__What the exercise asks__:
Among the lines of the listing below, retype exactly those from the one containing "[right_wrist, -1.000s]" through the one containing "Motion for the", both included. Do not include pictures.

__The input__:
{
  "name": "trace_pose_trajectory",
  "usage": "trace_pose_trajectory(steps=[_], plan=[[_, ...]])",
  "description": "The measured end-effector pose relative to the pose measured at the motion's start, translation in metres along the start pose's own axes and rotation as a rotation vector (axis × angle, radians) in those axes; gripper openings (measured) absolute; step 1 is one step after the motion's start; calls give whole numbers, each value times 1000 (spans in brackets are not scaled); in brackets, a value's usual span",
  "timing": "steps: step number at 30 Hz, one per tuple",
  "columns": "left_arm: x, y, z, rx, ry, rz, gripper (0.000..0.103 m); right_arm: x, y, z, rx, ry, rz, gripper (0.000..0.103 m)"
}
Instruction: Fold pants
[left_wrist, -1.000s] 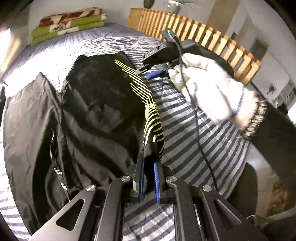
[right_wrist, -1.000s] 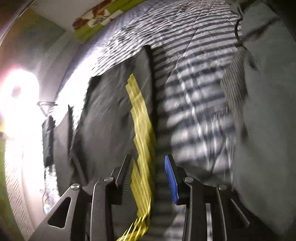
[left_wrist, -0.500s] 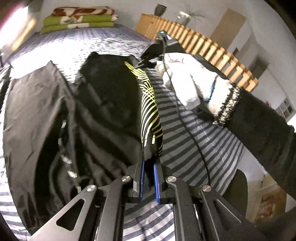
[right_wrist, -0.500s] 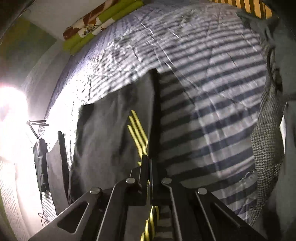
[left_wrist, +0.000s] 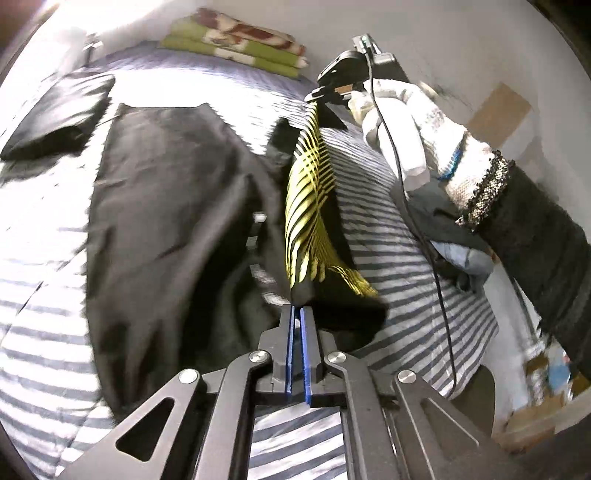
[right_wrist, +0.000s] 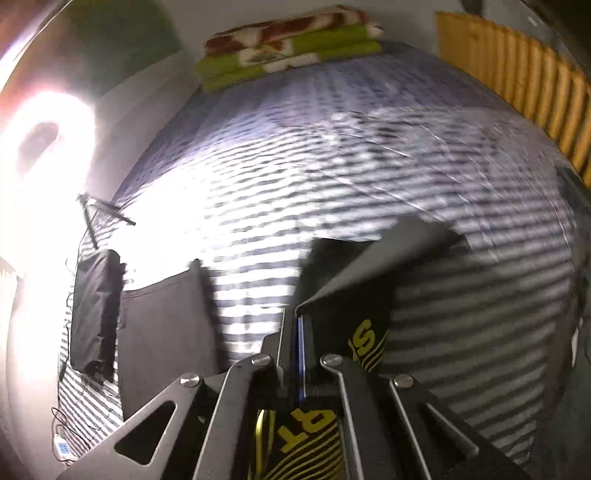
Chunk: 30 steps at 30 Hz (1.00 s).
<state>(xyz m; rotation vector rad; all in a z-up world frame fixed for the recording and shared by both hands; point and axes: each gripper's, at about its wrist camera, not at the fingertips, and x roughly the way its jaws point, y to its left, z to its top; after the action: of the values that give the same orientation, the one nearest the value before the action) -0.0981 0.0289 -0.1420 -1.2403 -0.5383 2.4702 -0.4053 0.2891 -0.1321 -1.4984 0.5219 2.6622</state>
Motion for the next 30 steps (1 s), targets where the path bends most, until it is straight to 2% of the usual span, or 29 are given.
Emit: trace_pose_trajectory(steps=[6,10,11,13,14,15,22,28,29,30], plan=[[-12,58,-15,-126,0,10,2,32,91,3,-116,30,2,1],[-5,63,-9,-82,32,8,3,56,137,-7,-208,62,-54,1],[-2,63,-7,-77,38,8,9,59,142,-9,-218,66,-59,1],[5,63,-3,-85,54,-11,34,62,144,-11,-223,68,-76,1],[10,61,-2,-89,64,-25,52,61,142,-11,-219,69,-79,1],[13,58,-1,-85,68,-33,55,61,139,-11,-214,70,-82,1],[29,37,-9,-32,90,4,55,44,104,3,-169,51,-89,1],[53,25,-1,12,115,110,53,44,85,1,-138,63,-50,1],[56,23,1,20,115,118,48,45,84,0,-140,66,-47,1],[59,22,1,27,118,124,36,46,82,-2,-142,68,-42,1]])
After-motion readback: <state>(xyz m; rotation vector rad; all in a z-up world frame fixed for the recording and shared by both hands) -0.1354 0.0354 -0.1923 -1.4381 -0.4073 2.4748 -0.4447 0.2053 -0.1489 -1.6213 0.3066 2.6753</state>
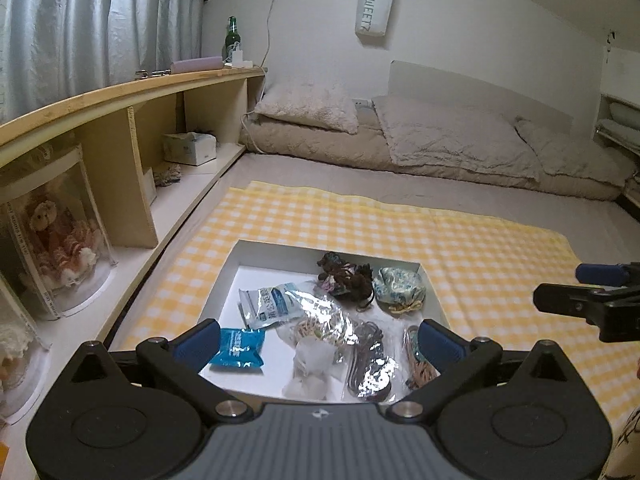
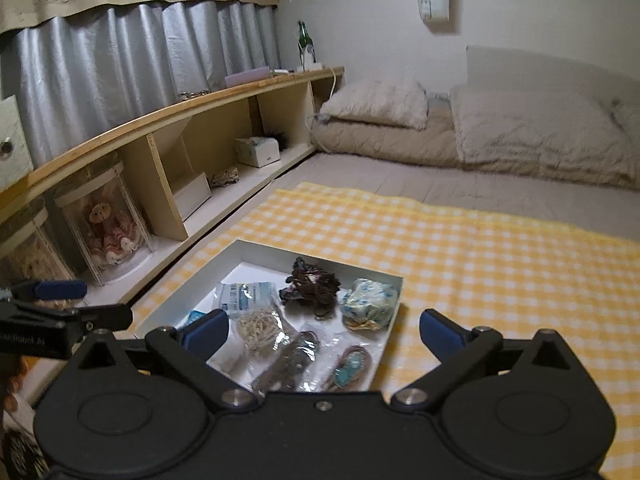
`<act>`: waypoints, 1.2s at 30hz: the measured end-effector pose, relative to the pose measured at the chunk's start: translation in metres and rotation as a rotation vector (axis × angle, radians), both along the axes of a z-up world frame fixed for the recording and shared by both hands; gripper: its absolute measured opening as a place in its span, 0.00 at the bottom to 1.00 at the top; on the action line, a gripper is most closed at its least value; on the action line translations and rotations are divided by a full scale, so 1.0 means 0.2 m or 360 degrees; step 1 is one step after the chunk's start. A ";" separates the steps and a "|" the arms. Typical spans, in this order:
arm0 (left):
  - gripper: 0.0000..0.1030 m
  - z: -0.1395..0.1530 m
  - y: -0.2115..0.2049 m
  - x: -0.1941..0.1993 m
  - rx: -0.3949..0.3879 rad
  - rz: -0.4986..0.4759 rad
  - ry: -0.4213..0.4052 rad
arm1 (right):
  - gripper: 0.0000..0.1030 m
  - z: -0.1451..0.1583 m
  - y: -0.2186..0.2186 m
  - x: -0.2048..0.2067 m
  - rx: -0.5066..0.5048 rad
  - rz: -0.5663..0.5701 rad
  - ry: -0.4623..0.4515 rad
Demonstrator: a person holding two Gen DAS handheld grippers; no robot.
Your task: Organize soft objects
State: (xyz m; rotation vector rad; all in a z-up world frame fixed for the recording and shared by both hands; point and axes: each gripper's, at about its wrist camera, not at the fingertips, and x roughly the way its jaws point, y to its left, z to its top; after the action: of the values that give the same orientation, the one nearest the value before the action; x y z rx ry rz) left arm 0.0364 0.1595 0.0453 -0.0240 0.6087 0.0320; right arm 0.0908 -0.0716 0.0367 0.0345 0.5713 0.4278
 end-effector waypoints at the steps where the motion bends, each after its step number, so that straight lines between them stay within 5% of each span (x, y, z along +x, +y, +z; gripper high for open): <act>1: 1.00 0.00 0.00 -0.01 0.0007 -0.0006 -0.0006 | 1.00 -0.01 -0.01 -0.02 -0.0011 -0.0004 -0.0017; 36: 1.00 -0.09 -0.10 -0.11 0.0102 -0.0023 -0.0011 | 1.00 -0.14 -0.07 -0.23 -0.0057 -0.0112 -0.0087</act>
State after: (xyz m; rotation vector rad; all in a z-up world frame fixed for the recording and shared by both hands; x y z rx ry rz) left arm 0.0140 0.1399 0.0273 0.0423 0.6009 0.0376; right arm 0.0440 -0.0853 0.0085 0.0087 0.5222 0.3488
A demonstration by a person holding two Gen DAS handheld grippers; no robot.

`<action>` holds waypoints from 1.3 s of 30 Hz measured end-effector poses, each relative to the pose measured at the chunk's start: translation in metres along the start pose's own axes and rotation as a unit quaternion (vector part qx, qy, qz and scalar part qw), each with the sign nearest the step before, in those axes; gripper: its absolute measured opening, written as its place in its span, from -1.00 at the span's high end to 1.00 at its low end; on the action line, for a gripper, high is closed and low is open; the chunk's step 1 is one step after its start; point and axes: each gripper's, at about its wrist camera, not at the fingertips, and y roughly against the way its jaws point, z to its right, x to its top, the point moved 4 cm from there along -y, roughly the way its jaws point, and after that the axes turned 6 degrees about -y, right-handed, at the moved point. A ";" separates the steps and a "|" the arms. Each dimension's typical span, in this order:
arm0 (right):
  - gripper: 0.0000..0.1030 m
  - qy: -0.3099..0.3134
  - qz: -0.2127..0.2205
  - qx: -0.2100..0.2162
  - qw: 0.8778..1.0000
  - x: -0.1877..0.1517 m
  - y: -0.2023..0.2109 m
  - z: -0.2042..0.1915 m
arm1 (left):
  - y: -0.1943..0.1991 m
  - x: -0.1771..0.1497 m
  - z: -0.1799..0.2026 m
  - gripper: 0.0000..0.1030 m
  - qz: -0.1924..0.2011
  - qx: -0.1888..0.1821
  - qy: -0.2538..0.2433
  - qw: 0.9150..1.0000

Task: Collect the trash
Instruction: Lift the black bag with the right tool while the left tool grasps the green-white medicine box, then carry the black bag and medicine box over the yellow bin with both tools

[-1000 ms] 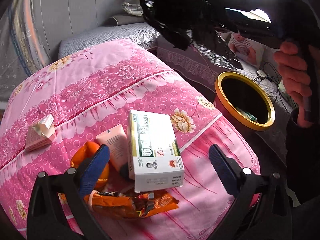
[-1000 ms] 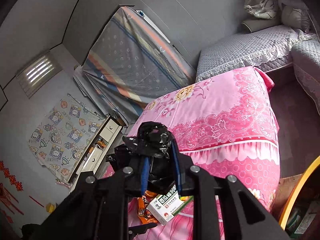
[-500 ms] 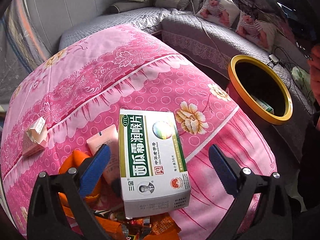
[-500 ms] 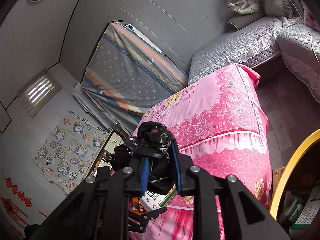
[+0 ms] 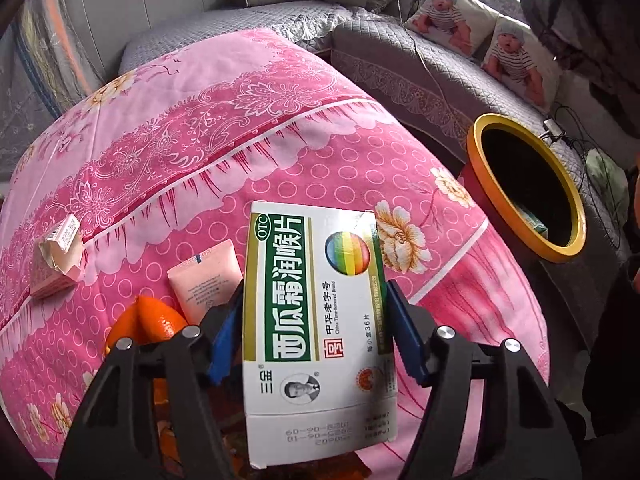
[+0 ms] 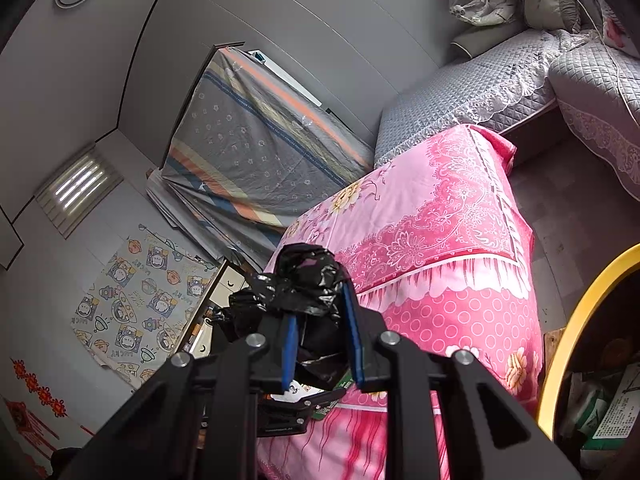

__Solution for this task__:
[right_wrist, -1.000s] 
[left_wrist, -0.500s] 
[right_wrist, -0.500s] 
[left_wrist, +0.000s] 
[right_wrist, +0.000s] 
Chunk: 30 steps at 30 Hz (1.00 s).
<state>(xyz m; rotation vector rad; all in a z-up world frame fixed for the recording and shared by both hands; point and axes: each gripper's, at about its wrist camera, not at the fingertips, and x roughly the way its jaws point, y to its left, z to its top; after the action: of the values that give the same orientation, the one nearest the value before the action) -0.0981 0.0289 -0.1420 -1.2403 -0.5383 2.4702 -0.4053 0.2891 -0.1321 -1.4984 0.5219 2.6622</state>
Motion for the next 30 steps (1 s), targets where the path bends most, until it is straight to 2% of the usual span, or 29 are given.

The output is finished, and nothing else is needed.